== Provided records ==

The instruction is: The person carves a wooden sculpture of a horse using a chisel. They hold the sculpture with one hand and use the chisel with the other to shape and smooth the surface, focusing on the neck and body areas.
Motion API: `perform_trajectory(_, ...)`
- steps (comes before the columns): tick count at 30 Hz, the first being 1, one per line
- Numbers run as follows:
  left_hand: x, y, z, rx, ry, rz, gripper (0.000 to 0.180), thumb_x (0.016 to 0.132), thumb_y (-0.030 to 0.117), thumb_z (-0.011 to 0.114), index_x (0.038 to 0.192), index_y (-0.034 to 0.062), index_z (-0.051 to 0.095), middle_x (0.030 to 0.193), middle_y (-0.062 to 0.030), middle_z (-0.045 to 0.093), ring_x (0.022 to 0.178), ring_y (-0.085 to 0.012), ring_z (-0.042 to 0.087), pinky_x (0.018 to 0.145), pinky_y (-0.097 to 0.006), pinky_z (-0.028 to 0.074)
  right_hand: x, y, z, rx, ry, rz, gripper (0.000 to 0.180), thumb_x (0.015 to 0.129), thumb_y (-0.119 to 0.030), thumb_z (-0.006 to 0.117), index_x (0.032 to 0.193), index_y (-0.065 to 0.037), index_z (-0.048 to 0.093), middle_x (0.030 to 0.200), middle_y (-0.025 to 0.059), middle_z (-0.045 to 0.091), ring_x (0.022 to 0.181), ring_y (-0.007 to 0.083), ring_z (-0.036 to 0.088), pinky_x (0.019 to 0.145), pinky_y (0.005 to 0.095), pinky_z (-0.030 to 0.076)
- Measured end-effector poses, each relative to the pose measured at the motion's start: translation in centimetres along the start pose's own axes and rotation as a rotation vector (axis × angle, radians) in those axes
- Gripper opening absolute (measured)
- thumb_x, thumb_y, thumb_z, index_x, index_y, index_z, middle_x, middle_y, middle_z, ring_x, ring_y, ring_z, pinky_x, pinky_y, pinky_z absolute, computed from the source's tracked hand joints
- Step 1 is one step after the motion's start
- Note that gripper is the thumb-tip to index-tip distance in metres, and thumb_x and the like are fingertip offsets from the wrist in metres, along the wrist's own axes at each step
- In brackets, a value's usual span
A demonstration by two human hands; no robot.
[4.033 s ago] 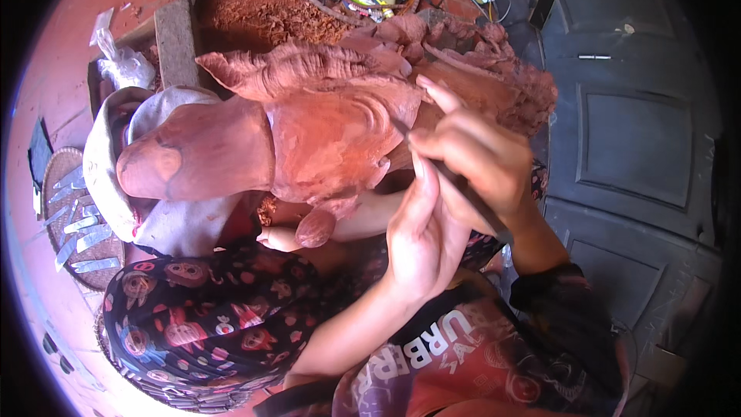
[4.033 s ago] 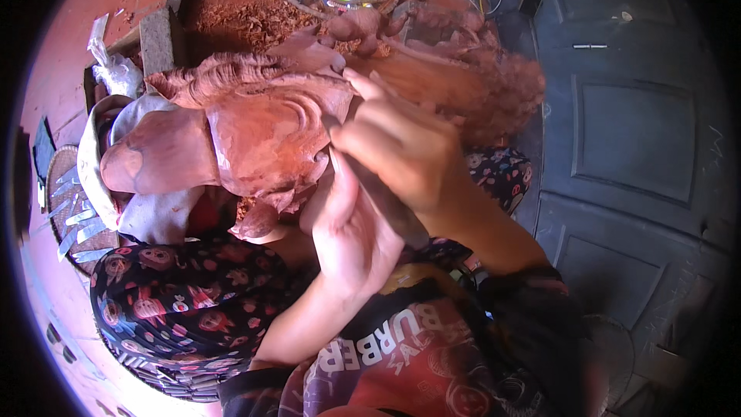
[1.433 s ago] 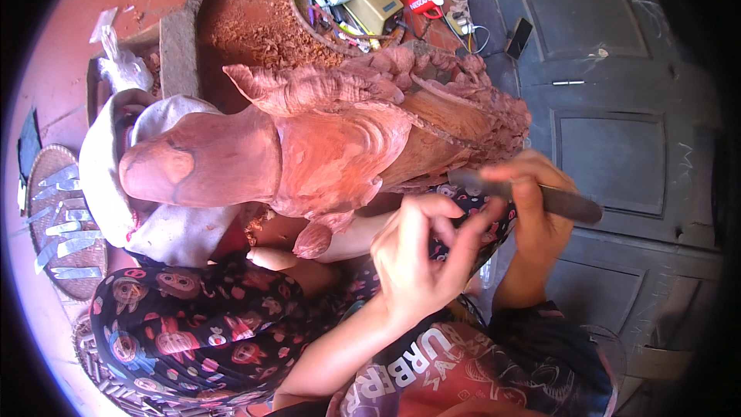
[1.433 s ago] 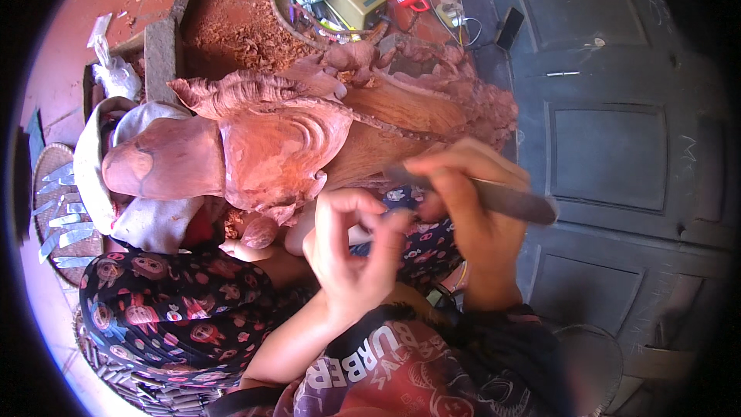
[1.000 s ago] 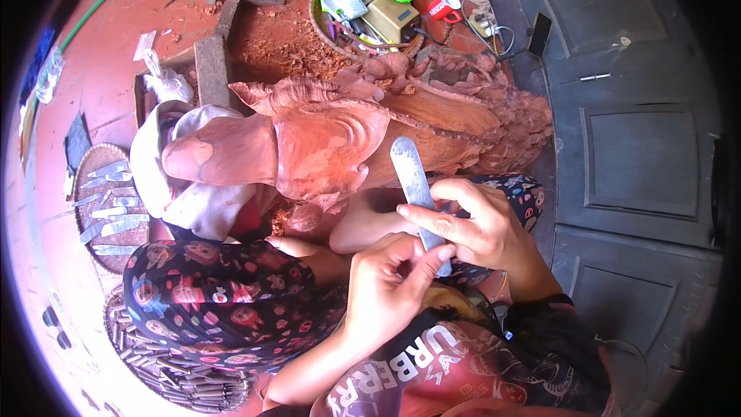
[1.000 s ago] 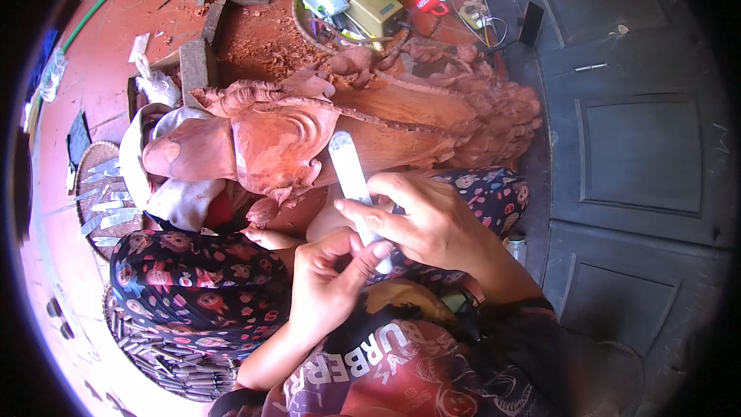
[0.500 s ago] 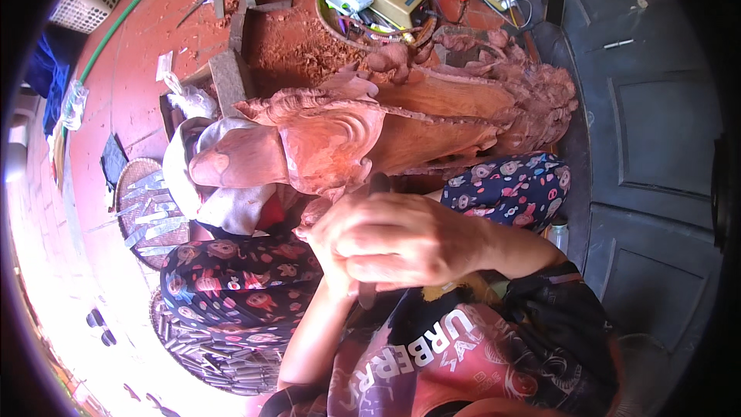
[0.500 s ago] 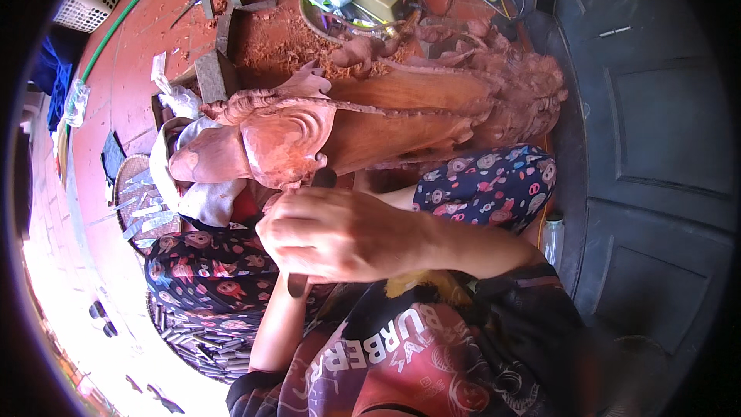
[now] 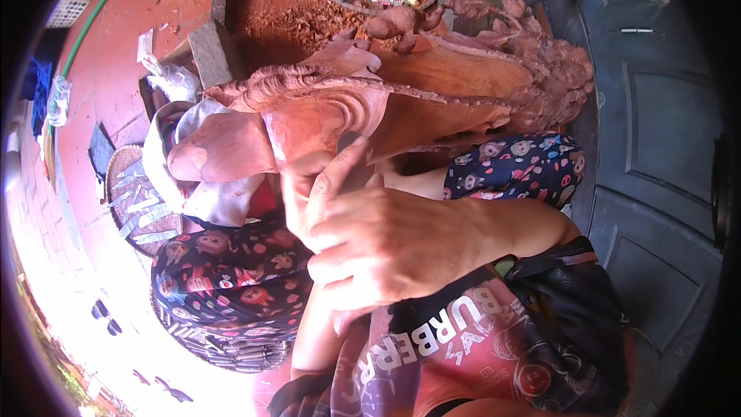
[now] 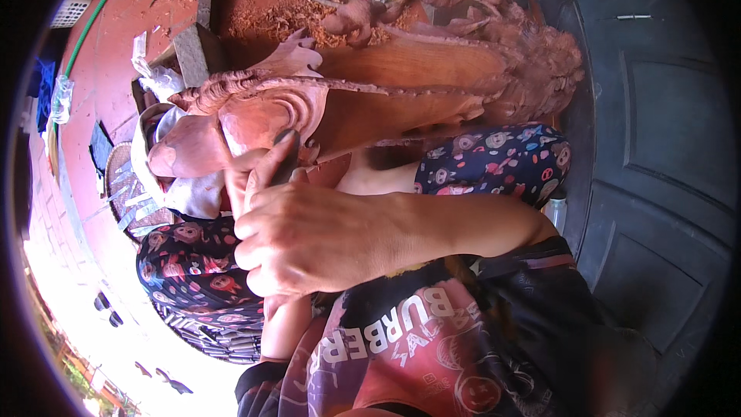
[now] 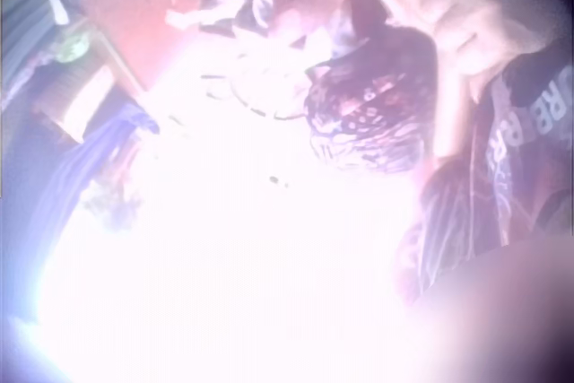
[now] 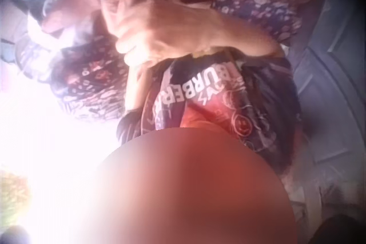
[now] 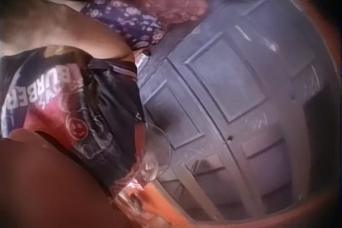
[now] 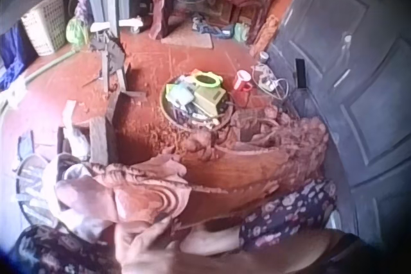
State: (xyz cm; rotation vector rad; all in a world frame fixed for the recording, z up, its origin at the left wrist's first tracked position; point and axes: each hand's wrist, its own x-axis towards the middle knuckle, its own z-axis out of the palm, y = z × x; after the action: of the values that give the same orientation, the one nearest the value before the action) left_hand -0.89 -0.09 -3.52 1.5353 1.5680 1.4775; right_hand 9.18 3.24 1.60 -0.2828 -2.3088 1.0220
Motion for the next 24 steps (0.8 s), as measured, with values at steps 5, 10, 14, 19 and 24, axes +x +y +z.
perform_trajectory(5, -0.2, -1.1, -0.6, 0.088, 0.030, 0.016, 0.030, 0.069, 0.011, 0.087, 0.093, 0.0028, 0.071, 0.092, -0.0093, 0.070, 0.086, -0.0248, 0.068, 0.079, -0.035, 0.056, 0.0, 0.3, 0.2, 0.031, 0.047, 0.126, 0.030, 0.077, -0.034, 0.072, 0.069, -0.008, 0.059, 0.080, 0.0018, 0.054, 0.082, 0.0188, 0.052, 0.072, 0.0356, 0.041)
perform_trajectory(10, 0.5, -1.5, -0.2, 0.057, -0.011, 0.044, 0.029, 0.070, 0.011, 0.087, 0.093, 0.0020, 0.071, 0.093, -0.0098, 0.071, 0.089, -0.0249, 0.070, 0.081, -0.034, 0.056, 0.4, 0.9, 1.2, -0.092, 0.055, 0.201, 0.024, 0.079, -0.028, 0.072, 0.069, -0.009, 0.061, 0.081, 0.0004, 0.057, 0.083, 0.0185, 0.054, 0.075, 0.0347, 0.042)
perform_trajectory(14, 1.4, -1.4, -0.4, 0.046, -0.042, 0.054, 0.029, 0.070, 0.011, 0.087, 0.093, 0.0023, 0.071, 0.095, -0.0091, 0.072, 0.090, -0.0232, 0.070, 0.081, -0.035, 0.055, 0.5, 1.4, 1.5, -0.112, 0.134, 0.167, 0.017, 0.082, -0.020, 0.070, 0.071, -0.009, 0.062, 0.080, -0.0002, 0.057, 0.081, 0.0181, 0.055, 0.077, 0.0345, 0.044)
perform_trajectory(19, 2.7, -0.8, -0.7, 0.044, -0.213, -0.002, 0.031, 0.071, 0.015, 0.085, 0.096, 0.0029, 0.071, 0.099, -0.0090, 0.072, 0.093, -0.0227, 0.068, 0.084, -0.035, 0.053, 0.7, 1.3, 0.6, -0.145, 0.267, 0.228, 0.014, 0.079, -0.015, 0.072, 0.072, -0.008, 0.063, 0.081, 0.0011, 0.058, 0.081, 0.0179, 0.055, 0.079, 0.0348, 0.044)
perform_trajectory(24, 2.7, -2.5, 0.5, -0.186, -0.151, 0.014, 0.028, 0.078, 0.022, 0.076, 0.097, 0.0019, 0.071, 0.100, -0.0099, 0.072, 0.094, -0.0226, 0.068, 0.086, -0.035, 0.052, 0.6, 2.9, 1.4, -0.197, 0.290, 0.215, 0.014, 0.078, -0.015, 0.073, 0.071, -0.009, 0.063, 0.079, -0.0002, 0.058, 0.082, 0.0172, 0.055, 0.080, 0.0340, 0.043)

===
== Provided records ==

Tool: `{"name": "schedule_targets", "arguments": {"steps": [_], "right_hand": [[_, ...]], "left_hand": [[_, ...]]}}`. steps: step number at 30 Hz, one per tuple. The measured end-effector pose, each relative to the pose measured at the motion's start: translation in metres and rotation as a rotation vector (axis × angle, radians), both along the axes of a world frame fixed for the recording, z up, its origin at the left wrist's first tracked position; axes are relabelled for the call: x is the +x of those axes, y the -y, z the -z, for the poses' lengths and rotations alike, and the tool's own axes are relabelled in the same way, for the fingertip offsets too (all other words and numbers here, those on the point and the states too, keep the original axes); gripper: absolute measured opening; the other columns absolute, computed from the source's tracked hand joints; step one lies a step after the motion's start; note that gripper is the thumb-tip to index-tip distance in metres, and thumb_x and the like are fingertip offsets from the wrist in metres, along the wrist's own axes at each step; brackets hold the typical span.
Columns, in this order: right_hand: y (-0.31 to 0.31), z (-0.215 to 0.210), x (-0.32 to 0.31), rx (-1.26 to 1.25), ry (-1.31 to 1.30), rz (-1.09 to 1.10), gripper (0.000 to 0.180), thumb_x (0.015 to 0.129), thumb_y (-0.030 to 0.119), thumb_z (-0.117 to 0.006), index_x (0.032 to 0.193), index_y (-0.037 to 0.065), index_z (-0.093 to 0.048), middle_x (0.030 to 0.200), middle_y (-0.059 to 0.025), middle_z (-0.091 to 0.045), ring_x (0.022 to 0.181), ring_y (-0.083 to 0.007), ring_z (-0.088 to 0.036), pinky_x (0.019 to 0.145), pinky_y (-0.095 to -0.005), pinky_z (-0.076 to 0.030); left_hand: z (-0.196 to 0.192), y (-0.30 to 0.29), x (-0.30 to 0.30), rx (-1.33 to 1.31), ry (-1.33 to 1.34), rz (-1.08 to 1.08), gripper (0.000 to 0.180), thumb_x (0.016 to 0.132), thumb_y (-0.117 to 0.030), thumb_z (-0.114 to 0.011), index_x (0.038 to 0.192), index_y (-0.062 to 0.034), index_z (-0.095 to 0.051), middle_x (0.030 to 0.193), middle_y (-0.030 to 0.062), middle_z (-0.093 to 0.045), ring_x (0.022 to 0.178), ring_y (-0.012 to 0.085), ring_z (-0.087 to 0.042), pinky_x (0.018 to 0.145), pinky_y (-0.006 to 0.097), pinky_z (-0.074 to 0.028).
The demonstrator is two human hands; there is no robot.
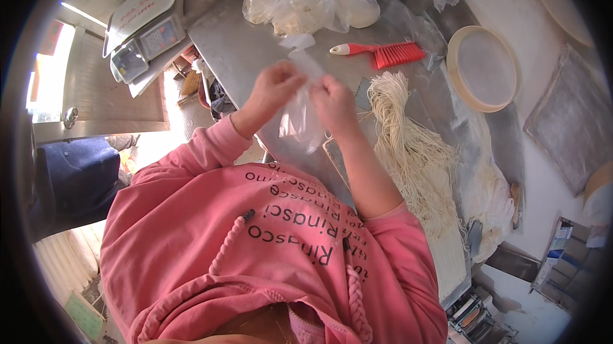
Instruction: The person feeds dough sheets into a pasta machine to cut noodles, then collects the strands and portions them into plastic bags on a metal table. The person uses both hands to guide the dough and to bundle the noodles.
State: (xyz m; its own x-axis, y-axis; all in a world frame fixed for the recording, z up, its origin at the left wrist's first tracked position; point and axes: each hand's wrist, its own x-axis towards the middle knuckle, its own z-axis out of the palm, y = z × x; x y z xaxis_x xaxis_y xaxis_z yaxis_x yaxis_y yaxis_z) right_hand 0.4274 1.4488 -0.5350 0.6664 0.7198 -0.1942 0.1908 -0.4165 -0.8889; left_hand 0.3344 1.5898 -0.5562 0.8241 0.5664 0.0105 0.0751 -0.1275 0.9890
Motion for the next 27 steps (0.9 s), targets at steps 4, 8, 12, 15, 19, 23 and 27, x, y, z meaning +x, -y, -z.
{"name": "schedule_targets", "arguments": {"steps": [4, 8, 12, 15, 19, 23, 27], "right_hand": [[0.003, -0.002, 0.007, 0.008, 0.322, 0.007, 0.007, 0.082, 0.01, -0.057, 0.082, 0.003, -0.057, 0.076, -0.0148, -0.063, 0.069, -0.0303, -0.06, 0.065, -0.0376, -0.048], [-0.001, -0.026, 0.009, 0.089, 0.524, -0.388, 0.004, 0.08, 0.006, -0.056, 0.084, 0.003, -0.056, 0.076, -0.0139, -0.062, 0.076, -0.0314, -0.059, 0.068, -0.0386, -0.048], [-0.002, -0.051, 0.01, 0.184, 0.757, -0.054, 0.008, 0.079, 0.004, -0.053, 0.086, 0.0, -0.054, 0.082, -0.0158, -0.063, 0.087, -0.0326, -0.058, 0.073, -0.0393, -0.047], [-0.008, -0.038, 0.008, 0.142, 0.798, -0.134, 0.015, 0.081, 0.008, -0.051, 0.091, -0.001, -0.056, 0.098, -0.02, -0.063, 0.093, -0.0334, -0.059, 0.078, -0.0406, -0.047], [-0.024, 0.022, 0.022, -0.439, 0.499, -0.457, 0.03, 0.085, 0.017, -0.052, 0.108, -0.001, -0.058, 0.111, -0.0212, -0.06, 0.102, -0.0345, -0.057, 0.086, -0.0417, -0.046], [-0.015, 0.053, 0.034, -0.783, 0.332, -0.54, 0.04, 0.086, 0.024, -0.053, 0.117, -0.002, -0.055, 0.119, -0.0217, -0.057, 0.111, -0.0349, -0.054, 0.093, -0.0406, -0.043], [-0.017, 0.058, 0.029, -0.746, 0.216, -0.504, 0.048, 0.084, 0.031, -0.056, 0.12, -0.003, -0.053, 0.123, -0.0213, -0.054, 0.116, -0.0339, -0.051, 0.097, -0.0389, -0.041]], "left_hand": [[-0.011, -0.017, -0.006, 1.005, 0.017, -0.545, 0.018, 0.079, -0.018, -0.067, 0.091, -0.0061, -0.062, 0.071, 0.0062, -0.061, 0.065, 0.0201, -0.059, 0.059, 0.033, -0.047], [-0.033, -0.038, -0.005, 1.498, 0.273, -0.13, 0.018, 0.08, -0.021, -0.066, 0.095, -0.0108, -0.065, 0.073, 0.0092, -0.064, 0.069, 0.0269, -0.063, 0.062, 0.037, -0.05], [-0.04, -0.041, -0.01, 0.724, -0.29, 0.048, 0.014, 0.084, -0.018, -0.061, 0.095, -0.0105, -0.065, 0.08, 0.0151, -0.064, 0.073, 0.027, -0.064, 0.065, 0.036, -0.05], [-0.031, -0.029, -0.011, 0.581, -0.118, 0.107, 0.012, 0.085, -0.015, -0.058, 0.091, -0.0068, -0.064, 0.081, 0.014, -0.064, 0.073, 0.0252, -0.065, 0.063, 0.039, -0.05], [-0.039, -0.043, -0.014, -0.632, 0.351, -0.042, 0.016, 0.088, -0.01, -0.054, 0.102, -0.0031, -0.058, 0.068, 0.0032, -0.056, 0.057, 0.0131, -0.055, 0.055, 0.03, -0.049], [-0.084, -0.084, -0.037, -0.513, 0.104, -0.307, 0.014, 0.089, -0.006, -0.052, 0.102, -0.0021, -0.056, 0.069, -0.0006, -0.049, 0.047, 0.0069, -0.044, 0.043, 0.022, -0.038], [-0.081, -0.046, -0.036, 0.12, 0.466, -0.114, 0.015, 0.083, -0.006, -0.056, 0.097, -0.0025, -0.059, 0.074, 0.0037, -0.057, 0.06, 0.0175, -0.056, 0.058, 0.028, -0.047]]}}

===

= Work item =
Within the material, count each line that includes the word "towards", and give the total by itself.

= Finished task =
2